DataFrame.assign(**kwargs) (documentation)

A method that assigns new columns to a DataFrame and returns a new object with the original columns in addition to the newly defined columns.

  • **kwargs (dict of {str: callable or Series}): The column names are the key words of the dictionary. If values are callable, pandas will compute on the DataFrame and assign to the new columns

Multiple columns can be assigned using .assign() and later items in **kwargs can reference previously created new columns

Add Rows to a DataFrame

DataFrame.loc[] (documentation)

The .loc[] property allows access to a group of rows or columns and can be utilized to add rows to a DataFrame

For for more details and examples of selecting and subsetting a DataFrame see the article Pandas: Indexing and Slicing

pandas.concat(objs, axis=0, join='outer', ignore_index=False, keys=None, levels=None, names=None, verify_integrity=False, sort=False, copy=True) (documentation)

A function that provides the ability to concatenate pandas objects along a particular axis

  • objs (sequence or mapping of Series or DataFrame objects): If mapping is passed, the sorted keys will be used as the keys argument unless it is passed in.
  • axis (0/’index’ or 1/’columns’): the axis to concatenate along
  • join (‘inner’, ‘outer’): how to handle indexes on other axes
  • ignore_index (bool): If True do not use the index value along the concatenation axis, typically helpful when the concatenation axis does not have meaningful indexing information
  • keys (sequence): when multiples levels are passed in they should contain tuples, hierarchical indexes are constructed using the passed keys as the outermost level
  • levels (list of sequences): unique values to use for constructing a multi-index
  • names (list): names for the levels in the hierarchical index
  • verify_integrity (bool): If True pandas will check whether the new concatenated axis contains duplicates
  • sort (bool): sort non-concatenation axis if it is not aligned when join is ‘outer’.
  • copy (bool): If False data is not copied unnecessarily

For more joining operations see Joining DataFrames

Remove Columns / Rows

.drop() is a method which removes rows or columns by providing label names and the corresponding axis or by specifying the index or column names.

DataFrame.drop(labels=None, axis=0, index=None, columns=None, level=None, inplace=False, errors='raise') (documentation)

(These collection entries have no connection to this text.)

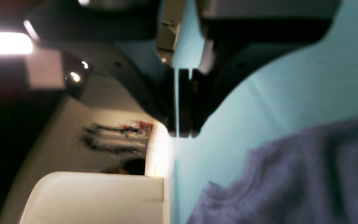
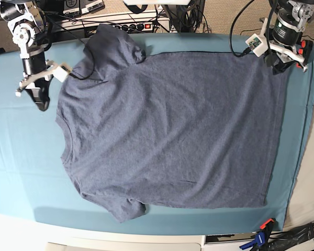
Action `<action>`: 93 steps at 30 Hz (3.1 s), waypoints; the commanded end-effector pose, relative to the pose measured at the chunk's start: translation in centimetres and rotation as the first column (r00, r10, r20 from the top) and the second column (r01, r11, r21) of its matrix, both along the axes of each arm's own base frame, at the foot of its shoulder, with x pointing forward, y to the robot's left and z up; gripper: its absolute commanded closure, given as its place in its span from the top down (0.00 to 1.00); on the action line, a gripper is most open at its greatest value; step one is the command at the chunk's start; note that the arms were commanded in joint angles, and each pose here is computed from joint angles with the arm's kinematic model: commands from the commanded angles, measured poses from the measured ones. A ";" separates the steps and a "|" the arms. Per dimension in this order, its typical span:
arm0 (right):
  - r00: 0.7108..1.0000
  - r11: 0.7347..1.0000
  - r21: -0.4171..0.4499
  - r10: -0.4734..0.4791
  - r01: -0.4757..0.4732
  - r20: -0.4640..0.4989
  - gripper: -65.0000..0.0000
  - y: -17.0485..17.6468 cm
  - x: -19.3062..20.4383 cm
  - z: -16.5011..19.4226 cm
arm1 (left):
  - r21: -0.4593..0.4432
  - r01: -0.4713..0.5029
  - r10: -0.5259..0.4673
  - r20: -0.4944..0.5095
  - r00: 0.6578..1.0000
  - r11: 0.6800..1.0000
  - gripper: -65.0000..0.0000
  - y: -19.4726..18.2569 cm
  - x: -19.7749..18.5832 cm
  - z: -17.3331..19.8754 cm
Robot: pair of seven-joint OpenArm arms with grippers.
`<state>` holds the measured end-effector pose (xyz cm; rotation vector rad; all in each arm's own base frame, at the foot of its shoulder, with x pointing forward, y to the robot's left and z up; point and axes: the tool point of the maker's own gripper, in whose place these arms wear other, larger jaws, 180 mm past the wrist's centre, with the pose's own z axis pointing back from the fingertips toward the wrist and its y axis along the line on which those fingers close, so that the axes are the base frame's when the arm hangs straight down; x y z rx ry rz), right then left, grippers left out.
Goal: Fold the T-shirt properly
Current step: 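Move right gripper toward the shoulder by the collar, left toward hem corner, then lower the right gripper onto the shirt shoulder beside the collar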
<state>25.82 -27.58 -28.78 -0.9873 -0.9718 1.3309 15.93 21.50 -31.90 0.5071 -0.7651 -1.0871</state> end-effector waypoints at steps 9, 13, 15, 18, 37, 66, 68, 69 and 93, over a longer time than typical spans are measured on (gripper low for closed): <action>0.945 0.998 0.066 0.042 -0.022 -0.326 0.15 4.2 -2.3 -0.8 | 0.003 0.018 -0.018 0.017 1.000 1.000 0.45 -0.2 0.2 0.6; 0.916 0.997 0.071 0.017 0.012 -0.401 0.38 4.2 -3.3 -1.5 | 0.007 0.036 -0.036 -0.012 0.999 0.999 0.52 -0.4 -0.2 0.1; 0.918 0.997 0.066 -0.001 0.029 -0.398 0.38 3.9 -3.2 -1.5 | 0.007 0.036 -0.036 -0.012 0.999 0.999 0.52 -0.4 -0.2 0.2; 0.916 0.997 0.068 -0.005 0.035 -0.401 0.38 3.9 -3.6 -1.6 | 0.015 0.031 -0.031 -0.025 0.999 0.999 0.52 0.0 -0.4 -0.3; 0.778 0.998 0.033 0.063 -0.055 -0.625 0.38 4.6 -8.3 -5.3 | 0.064 0.037 -0.026 -0.162 0.986 0.997 0.52 3.2 -1.4 -4.7; 0.823 0.965 -0.117 0.134 -0.236 -0.552 0.38 4.2 -6.6 -3.9 | 0.047 0.041 -0.033 -0.155 0.987 0.998 0.52 2.9 -1.4 -4.7; 0.824 0.965 -0.113 0.139 -0.239 -0.550 0.38 4.3 -6.5 -3.8 | 0.047 0.041 -0.033 -0.155 0.987 0.998 0.52 2.9 -1.4 -4.7; 0.825 0.965 -0.112 0.140 -0.238 -0.547 0.38 4.3 -6.5 -3.8 | 0.048 0.041 -0.033 -0.155 0.987 0.998 0.52 2.9 -1.3 -4.7; 0.736 0.935 -0.101 0.198 -0.339 -0.647 0.38 6.0 -9.8 -8.6 | 0.027 0.036 -0.032 -0.155 0.987 0.999 0.52 2.7 -1.3 -4.7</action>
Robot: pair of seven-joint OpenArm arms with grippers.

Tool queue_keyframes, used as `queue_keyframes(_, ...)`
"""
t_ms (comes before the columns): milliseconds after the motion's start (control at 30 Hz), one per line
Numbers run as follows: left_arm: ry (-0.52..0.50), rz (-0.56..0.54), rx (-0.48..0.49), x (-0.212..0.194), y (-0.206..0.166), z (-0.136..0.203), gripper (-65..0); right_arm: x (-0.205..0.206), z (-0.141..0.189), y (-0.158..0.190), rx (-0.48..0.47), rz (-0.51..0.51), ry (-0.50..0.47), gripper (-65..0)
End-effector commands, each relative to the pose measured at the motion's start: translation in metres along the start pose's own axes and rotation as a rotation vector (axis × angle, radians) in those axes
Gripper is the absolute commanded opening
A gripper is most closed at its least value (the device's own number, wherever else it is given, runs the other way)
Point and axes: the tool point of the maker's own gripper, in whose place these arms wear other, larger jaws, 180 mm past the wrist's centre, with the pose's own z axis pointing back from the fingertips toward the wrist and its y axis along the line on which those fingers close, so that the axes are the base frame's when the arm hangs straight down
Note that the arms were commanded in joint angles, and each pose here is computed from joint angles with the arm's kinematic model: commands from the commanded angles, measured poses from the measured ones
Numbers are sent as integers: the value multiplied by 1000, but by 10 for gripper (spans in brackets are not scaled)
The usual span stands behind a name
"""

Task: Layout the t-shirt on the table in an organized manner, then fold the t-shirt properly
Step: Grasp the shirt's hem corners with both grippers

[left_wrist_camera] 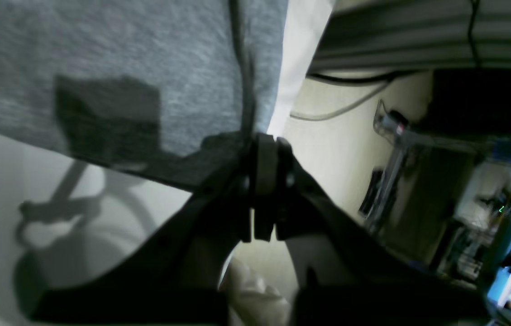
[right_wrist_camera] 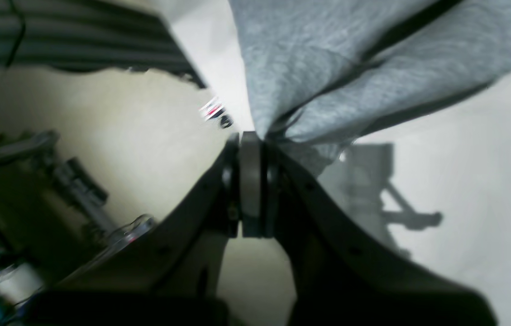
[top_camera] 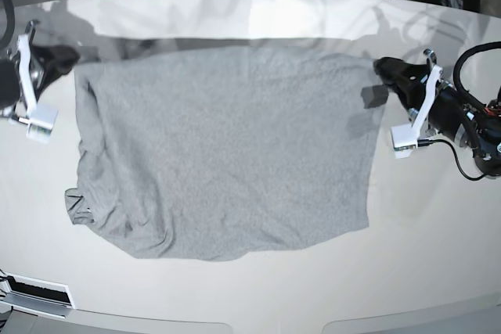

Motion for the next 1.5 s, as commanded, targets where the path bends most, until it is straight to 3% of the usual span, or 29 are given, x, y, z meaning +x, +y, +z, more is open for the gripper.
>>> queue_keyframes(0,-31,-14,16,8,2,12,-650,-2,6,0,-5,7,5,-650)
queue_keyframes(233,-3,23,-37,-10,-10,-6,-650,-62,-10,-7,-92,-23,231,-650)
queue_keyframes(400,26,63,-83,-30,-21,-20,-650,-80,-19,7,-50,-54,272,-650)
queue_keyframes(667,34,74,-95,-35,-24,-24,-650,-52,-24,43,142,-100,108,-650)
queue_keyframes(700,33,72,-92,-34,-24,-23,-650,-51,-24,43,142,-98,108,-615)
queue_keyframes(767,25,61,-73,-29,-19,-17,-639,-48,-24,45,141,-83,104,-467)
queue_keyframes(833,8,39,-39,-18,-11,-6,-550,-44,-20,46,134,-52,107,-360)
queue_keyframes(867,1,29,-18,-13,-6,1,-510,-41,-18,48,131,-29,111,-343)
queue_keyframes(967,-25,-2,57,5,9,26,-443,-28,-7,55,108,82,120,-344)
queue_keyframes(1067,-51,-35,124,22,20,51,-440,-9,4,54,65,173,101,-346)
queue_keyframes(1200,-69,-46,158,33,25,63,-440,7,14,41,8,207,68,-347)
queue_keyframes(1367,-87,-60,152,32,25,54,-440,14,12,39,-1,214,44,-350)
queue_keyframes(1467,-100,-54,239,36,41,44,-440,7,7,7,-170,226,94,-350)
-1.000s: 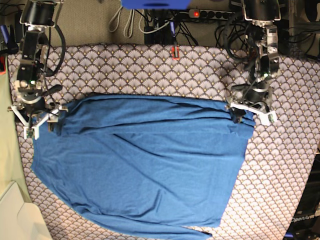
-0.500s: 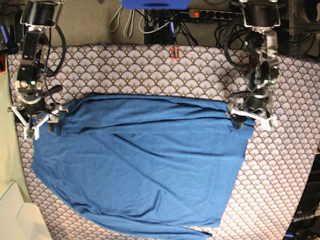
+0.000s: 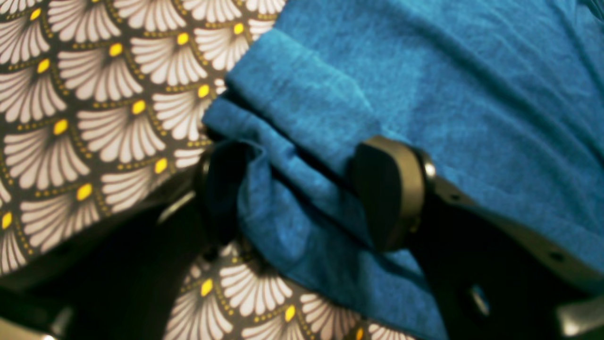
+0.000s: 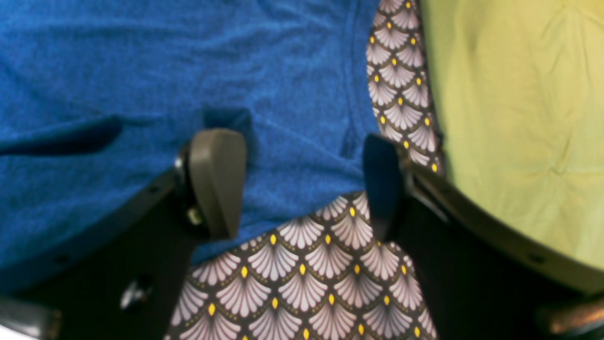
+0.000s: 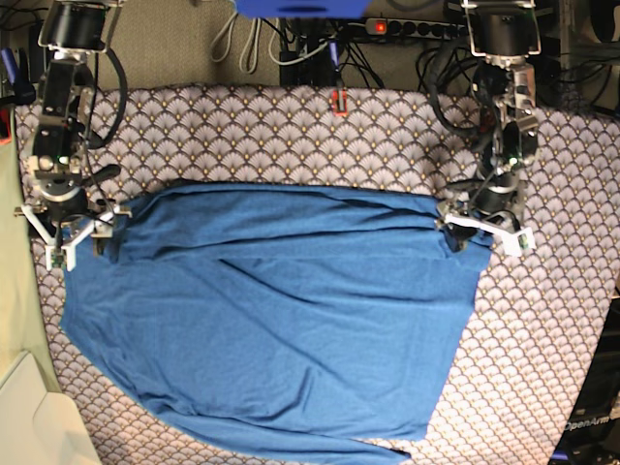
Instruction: Fold the T-shirt properly
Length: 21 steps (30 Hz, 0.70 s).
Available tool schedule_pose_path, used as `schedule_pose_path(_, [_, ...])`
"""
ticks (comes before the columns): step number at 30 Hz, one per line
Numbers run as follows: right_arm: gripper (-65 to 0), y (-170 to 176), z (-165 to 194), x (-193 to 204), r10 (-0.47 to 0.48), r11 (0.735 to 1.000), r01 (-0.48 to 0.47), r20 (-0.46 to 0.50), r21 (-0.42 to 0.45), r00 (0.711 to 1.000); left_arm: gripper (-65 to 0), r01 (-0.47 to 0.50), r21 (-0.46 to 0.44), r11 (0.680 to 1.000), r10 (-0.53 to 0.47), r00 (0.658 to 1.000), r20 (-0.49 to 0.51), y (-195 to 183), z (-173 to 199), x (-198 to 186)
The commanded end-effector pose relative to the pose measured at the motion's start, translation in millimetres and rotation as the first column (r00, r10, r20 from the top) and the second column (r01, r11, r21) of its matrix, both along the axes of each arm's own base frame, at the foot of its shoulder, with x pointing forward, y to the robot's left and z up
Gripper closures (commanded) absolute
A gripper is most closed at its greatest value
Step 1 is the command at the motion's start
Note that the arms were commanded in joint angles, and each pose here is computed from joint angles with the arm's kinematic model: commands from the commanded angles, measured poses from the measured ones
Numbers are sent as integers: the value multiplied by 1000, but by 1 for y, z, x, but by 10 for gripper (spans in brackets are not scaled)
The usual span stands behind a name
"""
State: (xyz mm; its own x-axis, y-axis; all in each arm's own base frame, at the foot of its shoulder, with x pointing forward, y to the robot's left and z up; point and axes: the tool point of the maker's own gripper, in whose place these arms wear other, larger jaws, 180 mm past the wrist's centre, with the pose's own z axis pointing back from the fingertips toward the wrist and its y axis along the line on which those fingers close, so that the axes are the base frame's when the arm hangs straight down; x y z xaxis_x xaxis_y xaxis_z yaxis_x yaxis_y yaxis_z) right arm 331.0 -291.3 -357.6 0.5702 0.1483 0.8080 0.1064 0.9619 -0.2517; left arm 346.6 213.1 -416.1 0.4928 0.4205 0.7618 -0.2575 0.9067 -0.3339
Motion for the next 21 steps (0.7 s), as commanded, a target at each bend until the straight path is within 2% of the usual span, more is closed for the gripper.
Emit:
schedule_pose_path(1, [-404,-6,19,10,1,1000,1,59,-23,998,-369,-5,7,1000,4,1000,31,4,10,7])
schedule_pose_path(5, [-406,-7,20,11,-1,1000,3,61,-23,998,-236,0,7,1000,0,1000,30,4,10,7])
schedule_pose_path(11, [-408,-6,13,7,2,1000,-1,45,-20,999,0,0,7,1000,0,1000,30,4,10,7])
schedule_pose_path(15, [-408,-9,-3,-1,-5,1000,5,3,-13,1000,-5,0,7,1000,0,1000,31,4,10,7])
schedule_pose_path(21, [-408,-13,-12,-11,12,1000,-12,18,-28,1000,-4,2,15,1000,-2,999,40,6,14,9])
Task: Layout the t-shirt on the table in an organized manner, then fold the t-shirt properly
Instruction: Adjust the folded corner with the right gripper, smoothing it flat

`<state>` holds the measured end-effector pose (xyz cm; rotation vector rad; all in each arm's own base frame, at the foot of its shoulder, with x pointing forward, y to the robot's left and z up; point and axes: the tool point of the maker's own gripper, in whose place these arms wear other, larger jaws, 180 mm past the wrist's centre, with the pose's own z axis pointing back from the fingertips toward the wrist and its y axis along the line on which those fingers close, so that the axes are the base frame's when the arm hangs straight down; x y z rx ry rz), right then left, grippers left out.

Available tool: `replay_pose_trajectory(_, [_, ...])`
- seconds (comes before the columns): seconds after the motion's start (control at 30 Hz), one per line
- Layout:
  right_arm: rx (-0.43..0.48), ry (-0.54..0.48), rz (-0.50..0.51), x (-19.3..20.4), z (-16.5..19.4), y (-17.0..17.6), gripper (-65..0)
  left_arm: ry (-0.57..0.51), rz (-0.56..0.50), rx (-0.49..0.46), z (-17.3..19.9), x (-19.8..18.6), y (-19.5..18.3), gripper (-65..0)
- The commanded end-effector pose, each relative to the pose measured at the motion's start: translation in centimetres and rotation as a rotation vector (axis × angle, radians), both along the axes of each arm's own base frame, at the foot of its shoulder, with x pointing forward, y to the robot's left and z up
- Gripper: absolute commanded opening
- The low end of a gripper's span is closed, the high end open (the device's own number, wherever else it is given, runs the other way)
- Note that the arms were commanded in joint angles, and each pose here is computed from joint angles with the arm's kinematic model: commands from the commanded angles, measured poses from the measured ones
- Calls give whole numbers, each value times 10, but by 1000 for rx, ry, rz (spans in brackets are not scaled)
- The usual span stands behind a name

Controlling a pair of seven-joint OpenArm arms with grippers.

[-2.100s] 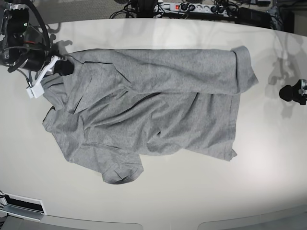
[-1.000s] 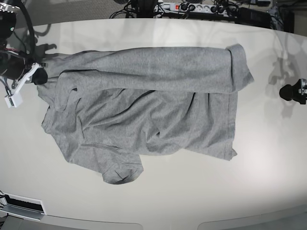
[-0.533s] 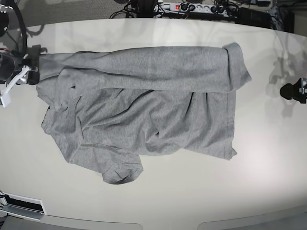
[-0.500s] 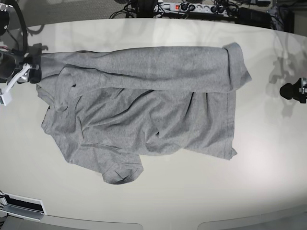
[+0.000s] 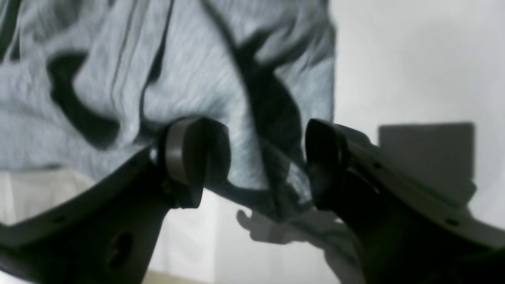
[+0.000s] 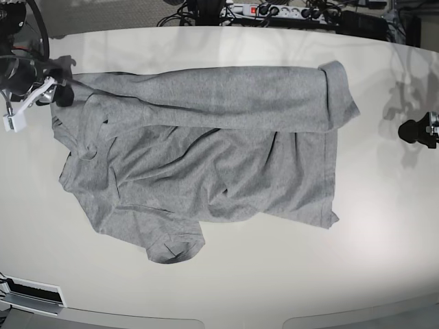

  • labels (single label or list-like): the index or column label to drop
  • axis (0/’index’ or 1/’column’): drop labels from the index or columns
  • index (single label or list-like): can be used as an alternative to specifying the axis parameter. .drop(labels, axis=0) is equivalent to .drop(index=labels)
  • columns (single label or list-list): can be used as an alternative to specifying the axis parameter. .drop(labels, axis=1) is equivalent to .drop(columns=labels)
  • level (int or level name): the level from which the labels will be removed
  • inplace (bool): if True the drop operation occurs in place .drop() returns None otherwise a copy of the DataFrame is returned
  • errors (‘ignore’, ‘raise’): if ‘ignore’ errors will be suppressed and only existing labels are dropped from the DataFrame

Aggregating Data Frames

An essential step to gaining insights into a dataset is the ability to effectively summarize the data. Pandas offers a variety of methods ranging from simple calculations (e.g. .sum()) to more complex operations using groupby

Descriptive Statistics

Descriptive statistics are operations that summarize the central tendency and shape of a dataset

Basic summary methods include .count(), .sum(), .mode(), .min(), max(), .var(), .std(), .mean(), .quantile(), .median() (DataFrame descriptive statistics)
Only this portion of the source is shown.